» THE PROBLEM
Reproduce the opening lines of the records exactly, please, stopping after the line that contains "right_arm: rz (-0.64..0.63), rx".

» RECORDS FOR PROCESSING

# # # # #

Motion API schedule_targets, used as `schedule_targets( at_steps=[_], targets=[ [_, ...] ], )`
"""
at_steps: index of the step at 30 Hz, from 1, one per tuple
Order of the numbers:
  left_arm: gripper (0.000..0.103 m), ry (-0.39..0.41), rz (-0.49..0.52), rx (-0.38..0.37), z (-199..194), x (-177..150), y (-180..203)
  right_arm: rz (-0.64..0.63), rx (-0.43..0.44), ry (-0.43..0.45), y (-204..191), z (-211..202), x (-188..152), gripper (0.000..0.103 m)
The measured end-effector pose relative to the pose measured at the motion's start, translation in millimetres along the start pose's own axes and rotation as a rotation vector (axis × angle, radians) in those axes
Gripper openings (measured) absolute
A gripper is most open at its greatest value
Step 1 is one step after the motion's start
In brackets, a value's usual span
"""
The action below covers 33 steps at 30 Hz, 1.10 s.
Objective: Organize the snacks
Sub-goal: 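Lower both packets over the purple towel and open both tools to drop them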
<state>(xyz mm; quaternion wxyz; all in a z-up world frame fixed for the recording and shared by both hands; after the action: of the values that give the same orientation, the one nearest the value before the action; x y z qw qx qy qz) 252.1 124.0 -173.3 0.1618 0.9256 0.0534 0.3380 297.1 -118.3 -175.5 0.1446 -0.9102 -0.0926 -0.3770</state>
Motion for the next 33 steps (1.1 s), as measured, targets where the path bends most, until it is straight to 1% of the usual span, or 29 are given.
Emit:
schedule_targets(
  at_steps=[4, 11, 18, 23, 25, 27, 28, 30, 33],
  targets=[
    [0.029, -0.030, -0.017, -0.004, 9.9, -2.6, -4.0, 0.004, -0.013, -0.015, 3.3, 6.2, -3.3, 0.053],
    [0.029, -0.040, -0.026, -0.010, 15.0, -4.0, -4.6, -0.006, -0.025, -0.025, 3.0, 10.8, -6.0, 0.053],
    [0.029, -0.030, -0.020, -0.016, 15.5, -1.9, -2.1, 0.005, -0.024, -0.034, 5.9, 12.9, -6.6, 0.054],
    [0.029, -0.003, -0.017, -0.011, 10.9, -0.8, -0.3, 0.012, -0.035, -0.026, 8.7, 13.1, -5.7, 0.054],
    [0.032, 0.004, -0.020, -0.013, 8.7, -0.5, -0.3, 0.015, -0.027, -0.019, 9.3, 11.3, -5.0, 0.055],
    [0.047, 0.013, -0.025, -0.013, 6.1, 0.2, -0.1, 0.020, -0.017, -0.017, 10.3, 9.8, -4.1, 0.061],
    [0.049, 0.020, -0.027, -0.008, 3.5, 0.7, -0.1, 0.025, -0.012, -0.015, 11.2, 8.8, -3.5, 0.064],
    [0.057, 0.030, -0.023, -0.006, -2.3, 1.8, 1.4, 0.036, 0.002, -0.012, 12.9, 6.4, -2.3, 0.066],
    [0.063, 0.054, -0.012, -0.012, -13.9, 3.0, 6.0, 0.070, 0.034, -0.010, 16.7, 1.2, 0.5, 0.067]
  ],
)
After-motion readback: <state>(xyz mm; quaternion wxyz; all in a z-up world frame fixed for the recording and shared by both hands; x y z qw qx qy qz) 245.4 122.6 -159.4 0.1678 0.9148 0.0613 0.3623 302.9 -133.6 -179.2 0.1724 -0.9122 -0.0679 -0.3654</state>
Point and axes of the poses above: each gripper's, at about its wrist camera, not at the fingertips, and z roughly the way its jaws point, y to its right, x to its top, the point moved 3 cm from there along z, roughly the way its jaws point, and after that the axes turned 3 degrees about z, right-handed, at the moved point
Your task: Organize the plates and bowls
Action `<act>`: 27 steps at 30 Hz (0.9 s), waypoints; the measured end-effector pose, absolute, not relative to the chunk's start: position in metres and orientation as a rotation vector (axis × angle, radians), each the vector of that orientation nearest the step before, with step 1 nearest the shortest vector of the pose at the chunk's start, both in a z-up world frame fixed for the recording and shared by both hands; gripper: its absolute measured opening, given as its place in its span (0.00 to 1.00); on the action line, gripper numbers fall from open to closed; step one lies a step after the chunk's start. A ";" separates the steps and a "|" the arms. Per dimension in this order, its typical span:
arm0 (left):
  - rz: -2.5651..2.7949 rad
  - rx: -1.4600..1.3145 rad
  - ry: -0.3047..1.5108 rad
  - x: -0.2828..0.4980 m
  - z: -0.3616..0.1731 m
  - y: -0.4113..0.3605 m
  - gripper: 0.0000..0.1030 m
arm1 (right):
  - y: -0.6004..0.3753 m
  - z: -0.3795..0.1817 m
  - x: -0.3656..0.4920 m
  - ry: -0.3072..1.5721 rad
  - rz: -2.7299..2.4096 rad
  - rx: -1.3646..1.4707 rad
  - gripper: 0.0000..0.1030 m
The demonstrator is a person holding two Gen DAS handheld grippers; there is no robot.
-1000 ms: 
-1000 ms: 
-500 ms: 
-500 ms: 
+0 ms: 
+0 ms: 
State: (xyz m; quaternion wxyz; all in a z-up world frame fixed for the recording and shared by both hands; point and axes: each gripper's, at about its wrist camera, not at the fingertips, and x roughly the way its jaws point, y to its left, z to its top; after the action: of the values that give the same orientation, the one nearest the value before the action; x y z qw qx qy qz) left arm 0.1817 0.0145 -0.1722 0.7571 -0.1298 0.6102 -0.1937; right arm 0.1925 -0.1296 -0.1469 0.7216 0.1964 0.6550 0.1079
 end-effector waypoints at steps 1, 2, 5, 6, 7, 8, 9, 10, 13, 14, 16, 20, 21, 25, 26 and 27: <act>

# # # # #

» COMPLETED TASK
Motion API schedule_targets, used as `schedule_targets( at_steps=[_], targets=[ [_, ...] ], )`
"""
at_steps: index of the step at 30 Hz, from 1, one per tuple
Order of the numbers:
  left_arm: gripper (0.000..0.103 m), ry (-0.39..0.41), rz (-0.49..0.52), rx (-0.38..0.37), z (-199..194), x (-177..150), y (-180..203)
  right_arm: rz (-0.64..0.63), rx (-0.43..0.44), ry (-0.43..0.45), y (-204..191), z (-211..202), x (-188..152), gripper (0.000..0.103 m)

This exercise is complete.